Task brief:
Copy nothing but the lines below running from the line containing "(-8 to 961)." through the line containing "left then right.", both end lines included.

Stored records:
################
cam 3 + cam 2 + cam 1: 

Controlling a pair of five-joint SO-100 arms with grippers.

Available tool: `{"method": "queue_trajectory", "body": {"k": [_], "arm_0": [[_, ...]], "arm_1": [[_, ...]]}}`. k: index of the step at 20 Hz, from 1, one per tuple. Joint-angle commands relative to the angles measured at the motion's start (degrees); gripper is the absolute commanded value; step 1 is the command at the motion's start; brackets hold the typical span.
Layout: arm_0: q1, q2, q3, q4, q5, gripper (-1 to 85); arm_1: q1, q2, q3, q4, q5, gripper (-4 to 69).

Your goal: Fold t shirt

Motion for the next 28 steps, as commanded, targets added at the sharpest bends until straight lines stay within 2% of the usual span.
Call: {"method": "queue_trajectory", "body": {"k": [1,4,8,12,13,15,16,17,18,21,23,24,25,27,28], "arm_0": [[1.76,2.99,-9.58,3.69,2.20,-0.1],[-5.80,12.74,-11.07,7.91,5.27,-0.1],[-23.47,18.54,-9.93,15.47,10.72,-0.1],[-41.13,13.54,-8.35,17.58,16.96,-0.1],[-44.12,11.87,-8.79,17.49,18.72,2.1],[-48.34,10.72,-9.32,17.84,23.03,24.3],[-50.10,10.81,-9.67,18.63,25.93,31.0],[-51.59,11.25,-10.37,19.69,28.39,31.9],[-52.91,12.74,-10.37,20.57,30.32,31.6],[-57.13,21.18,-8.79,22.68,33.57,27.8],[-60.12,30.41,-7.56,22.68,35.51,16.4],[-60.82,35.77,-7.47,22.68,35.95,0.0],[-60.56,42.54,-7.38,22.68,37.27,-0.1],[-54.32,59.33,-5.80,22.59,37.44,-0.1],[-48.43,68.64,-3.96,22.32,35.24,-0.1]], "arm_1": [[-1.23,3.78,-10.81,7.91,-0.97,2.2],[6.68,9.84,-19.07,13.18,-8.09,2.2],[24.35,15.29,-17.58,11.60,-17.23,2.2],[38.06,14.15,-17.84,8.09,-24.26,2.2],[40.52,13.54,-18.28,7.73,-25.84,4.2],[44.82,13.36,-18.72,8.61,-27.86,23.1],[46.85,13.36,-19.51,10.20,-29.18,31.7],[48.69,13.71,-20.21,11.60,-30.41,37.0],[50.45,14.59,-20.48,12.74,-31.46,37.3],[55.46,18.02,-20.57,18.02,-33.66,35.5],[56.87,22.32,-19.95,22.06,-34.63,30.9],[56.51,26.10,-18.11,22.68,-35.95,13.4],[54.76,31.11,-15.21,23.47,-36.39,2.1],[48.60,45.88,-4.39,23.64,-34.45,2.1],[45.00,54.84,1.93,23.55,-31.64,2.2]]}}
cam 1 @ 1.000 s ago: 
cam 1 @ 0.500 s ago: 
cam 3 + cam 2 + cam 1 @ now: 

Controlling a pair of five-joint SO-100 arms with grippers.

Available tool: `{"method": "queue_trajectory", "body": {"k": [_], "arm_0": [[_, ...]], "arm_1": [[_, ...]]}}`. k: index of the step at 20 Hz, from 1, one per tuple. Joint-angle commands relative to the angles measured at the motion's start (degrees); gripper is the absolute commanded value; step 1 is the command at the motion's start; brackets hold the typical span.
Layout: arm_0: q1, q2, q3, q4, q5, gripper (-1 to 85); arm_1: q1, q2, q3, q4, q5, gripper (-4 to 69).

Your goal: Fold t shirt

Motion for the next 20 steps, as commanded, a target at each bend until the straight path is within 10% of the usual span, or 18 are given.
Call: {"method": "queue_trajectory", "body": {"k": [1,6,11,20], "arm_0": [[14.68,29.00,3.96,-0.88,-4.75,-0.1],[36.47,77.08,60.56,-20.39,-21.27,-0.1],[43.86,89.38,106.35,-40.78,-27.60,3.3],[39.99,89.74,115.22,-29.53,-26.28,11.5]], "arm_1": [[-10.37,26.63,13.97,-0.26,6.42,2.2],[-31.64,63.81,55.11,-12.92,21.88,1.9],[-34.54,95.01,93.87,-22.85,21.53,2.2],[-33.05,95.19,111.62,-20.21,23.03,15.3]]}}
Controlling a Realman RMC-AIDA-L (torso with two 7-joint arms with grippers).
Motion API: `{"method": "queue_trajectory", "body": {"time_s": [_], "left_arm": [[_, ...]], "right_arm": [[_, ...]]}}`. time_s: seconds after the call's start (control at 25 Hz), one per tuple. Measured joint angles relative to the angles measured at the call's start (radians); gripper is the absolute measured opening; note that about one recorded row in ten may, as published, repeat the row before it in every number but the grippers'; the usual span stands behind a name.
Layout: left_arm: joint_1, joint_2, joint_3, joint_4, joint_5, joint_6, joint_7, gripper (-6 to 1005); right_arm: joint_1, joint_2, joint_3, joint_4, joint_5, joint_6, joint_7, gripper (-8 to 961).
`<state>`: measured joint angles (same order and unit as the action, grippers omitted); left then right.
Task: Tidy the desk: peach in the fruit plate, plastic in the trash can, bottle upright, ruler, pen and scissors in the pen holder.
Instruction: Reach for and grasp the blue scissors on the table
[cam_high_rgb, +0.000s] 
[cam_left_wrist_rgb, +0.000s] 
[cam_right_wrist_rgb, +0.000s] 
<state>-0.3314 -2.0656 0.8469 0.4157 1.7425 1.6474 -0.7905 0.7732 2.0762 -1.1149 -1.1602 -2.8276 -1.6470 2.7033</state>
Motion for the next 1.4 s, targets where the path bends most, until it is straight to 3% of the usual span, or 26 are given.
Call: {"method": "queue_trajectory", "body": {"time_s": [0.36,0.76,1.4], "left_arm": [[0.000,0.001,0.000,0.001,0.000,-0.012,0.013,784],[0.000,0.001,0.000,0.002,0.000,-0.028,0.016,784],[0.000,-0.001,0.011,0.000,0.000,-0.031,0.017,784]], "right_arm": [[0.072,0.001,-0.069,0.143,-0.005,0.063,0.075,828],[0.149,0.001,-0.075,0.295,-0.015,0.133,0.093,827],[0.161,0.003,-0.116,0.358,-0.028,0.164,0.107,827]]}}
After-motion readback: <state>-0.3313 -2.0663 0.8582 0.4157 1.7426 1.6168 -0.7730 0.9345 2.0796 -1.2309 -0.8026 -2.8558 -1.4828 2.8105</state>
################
Output for this task:
Layout: left_arm: joint_1, joint_2, joint_3, joint_4, joint_5, joint_6, joint_7, gripper (-6 to 1005); right_arm: joint_1, joint_2, joint_3, joint_4, joint_5, joint_6, joint_7, gripper (-8 to 961).
`<state>`: measured joint angles (same order and unit as the action, grippers omitted); left then right.

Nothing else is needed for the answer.